## What to produce
Among the entries below, find the lines with "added" and copy them.

## Entries provided
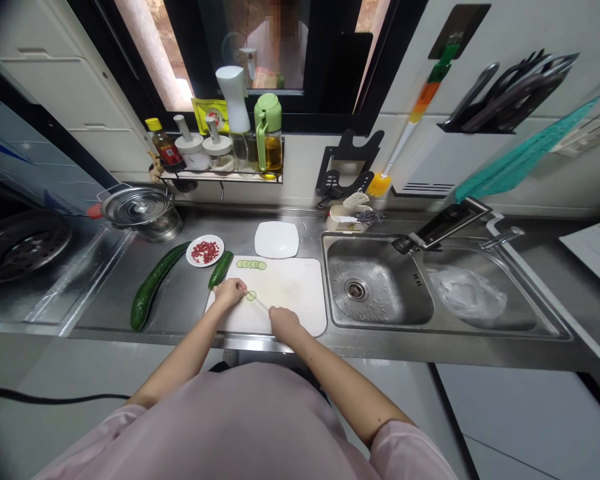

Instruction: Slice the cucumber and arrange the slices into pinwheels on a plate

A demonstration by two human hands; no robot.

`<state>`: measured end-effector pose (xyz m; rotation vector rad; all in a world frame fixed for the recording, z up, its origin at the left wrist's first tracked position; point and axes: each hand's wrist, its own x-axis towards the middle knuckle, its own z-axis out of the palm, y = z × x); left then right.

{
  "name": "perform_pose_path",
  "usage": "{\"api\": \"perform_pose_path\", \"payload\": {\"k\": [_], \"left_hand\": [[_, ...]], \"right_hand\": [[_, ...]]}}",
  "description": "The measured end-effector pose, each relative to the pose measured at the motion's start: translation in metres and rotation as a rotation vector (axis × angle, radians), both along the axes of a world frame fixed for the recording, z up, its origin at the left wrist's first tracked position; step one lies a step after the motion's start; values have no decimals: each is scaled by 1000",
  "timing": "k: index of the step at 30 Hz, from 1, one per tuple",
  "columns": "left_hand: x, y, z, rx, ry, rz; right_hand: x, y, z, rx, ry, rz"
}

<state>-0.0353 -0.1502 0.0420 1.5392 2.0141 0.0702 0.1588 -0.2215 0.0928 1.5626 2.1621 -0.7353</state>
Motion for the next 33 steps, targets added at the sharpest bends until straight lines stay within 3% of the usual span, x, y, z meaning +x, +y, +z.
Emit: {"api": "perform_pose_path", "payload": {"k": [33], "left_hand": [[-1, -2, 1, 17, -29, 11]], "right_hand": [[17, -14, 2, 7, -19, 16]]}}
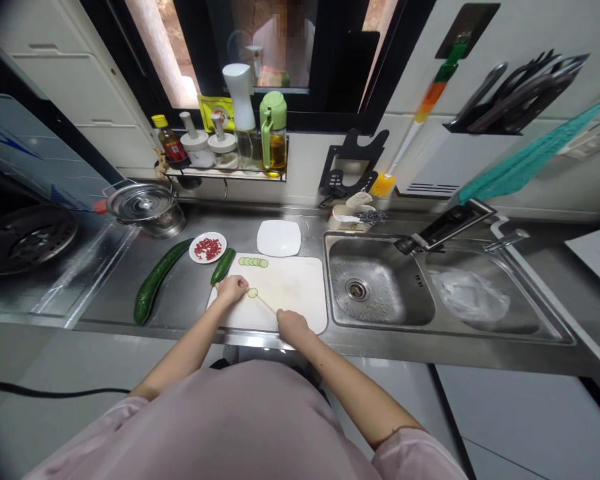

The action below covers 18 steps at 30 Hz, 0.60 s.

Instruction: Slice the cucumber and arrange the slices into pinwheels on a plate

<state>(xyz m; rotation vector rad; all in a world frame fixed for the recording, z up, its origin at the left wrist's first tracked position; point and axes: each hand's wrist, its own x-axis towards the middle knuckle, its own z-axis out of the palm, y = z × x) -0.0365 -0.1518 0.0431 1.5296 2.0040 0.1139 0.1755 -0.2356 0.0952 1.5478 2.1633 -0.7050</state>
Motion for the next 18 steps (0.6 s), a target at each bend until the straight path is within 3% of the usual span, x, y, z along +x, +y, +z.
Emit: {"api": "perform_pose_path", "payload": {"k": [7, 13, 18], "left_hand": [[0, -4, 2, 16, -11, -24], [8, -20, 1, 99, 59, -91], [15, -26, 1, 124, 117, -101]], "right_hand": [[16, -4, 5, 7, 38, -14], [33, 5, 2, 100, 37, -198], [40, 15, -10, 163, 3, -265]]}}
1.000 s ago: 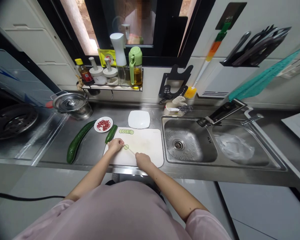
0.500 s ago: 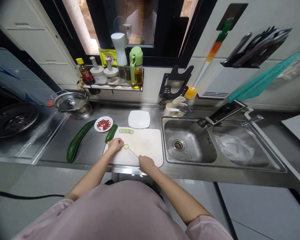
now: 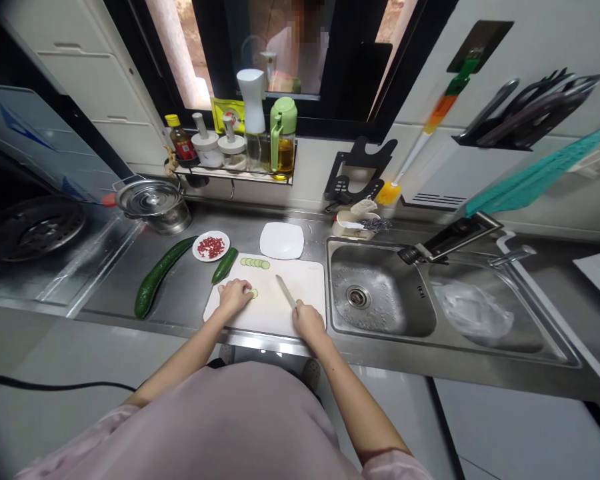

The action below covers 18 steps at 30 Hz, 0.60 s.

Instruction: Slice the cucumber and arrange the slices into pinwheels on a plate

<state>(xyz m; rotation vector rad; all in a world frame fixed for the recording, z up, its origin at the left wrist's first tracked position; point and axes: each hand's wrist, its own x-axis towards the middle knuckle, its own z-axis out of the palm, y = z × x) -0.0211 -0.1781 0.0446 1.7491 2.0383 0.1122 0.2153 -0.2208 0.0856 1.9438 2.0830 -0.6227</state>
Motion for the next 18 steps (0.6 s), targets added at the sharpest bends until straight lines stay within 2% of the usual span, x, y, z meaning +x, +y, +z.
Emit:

## Answer space
Motion for the next 33 steps, targets added at the sharpest bends until straight lines stay within 3% of the usual span, x, y, z meaning +x, +y, +z.
Motion for the next 18 steps (0.6 s), targets added at the sharpest bends until straight lines stay within 2% of the usual span, x, y, z meaning +x, +y, +z.

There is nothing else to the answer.